▶ _Work instructions_:
Print the data that follows word for word, leaving out any picture.

==========

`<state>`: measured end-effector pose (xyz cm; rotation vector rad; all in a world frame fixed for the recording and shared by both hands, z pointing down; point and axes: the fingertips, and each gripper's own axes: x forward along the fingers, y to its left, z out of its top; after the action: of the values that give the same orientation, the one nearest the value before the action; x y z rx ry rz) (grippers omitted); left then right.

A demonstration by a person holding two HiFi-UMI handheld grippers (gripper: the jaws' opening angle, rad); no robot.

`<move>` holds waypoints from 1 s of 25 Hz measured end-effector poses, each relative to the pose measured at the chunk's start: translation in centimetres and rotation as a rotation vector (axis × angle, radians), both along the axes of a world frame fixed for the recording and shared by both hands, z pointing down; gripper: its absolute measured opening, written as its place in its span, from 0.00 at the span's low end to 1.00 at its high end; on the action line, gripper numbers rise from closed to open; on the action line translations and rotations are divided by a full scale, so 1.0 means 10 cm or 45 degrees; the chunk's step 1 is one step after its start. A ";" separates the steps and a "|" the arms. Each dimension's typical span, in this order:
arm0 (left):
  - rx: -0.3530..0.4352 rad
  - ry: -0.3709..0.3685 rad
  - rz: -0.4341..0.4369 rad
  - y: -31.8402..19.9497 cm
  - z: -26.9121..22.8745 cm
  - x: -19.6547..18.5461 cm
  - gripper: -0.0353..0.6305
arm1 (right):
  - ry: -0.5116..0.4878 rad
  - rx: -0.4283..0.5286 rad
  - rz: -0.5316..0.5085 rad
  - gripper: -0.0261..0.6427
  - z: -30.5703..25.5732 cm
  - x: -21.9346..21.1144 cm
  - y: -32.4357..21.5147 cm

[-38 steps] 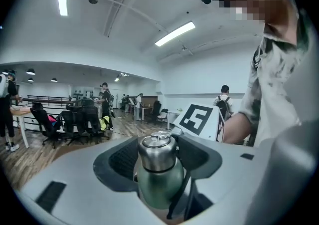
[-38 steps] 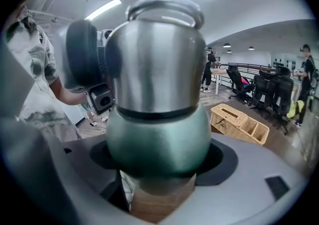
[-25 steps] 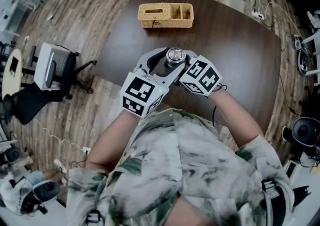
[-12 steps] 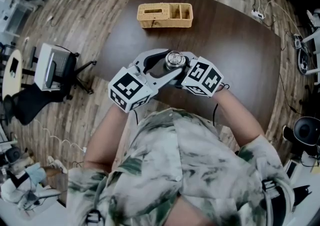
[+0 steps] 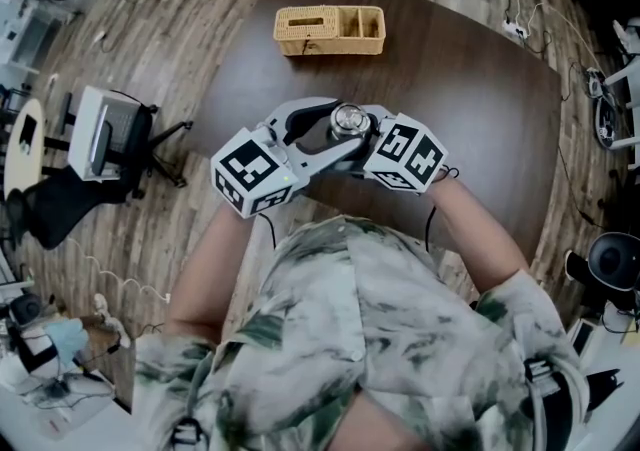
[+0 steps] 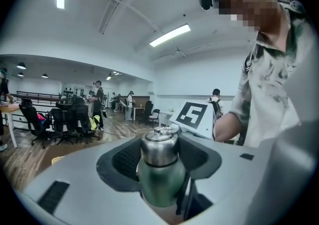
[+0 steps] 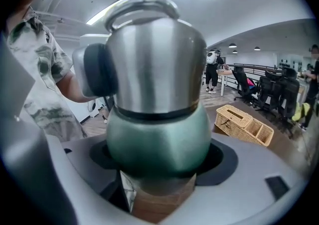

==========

▶ _Output of the exercise_:
`<state>`: measured end-effector pose (xyz cm; rotation vector rad; all in a world frame fixed for the recording and shared by both hands, z pointing down; point and axes: the fingertips, and each gripper's own axes: x forward along the fingers, y to its left, z out of its top; after the action: of the values that give the same orientation, the one nearest the value before the action; x y z rx ry rz) (grippers omitted); left then right.

A demonstration by a person holding two HiFi-UMI handheld grippers (gripper: the jaws' opening angle, rad); no robot.

`<move>` holds waypoints from 1 s of 25 Hz measured end-effector poses, each relative to the pose measured at the chunk's start: translation in centimetres and rotation as a rotation vector (axis × angle, radians), both along the axes of a world frame fixed for the recording and shared by both hands, z pointing down; gripper: its absolute measured opening, written as its place in its span, from 0.00 at the span's low end to 1.00 at its high end; on the action line, gripper numbers rise from closed to open; on the action line translations and rotations are divided by a full scale, so 1.0 means 10 cm or 45 degrees; the chunk's step 1 is one step after its start. A ";" separates the steps and a "|" the arms. Each dimension's typical span, in this order:
arm0 (left):
  - rx: -0.3530..0.4352 rad
  - ry: -0.3709..0.3685 rad
  - rz: -0.4341..0.4369 rad
  - y: -31.8402..19.9497 cm
  - z: -26.9121..22.8745 cm
  - x: -19.6547..18.5461 cm
  - gripper: -0.0353..0.6305
arm1 (right):
  - ry: -0.5116..0.4878 rad
  - rx: -0.4283..0.5286 rad
  - rz: -0.5316..0.5085 rad
  - gripper: -0.0261..0.6427
  - z: -30.5703..25.5732 cm
  - x: -21.9346..21.1144 cm
  - y: -32.4357..21.5147 cm

[-38 steps] 
[-38 steps] 
[-25 steps] 
[-12 steps] 
[+0 steps] 
[+0 steps] 
[+0 steps] 

The required output has been supplied.